- [What is expected]:
Reproduce the section of the listing that begins at the line containing "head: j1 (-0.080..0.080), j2" and finishes at the line containing "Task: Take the". Include both end lines and nothing beyond them.

================================

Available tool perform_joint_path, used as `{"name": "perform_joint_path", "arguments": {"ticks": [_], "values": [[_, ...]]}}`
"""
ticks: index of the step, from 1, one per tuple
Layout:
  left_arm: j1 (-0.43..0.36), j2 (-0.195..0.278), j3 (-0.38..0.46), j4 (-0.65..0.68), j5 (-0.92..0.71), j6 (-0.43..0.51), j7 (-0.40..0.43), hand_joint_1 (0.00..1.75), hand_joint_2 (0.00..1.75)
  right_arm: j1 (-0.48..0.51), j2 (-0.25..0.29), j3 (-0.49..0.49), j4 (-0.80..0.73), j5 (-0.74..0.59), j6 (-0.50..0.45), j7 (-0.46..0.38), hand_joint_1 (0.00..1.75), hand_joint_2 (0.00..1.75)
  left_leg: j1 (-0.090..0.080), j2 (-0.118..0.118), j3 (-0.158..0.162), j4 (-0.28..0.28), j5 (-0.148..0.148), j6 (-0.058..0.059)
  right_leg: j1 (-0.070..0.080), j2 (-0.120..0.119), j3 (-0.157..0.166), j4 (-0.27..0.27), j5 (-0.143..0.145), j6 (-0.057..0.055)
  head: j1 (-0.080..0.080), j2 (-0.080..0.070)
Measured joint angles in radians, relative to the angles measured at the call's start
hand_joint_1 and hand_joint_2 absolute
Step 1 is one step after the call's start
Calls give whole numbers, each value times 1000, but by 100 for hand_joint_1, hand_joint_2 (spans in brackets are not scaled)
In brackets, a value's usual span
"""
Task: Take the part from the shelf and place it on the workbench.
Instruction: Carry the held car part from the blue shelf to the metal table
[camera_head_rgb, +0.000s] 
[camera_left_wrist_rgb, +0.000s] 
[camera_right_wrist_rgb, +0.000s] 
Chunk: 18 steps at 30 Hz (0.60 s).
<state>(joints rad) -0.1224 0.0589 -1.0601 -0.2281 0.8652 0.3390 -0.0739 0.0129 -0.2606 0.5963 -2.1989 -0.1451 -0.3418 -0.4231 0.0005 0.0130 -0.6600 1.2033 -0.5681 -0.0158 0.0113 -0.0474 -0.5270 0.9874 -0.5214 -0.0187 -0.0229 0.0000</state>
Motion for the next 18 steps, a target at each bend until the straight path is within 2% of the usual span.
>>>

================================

- [Solution]:
  head: j1 (-0.080..0.080), j2 (-0.080..0.070)
Measured joint angles in radians, relative to the angles measured at the call's start
hand_joint_1 and hand_joint_2 absolute
Step 1 is one step after the call's start
Calls give whole numbers, each value times 1000, but by 100 for hand_joint_1, hand_joint_2 (spans in brackets are not scaled)
In brackets, a value's usual span
"""
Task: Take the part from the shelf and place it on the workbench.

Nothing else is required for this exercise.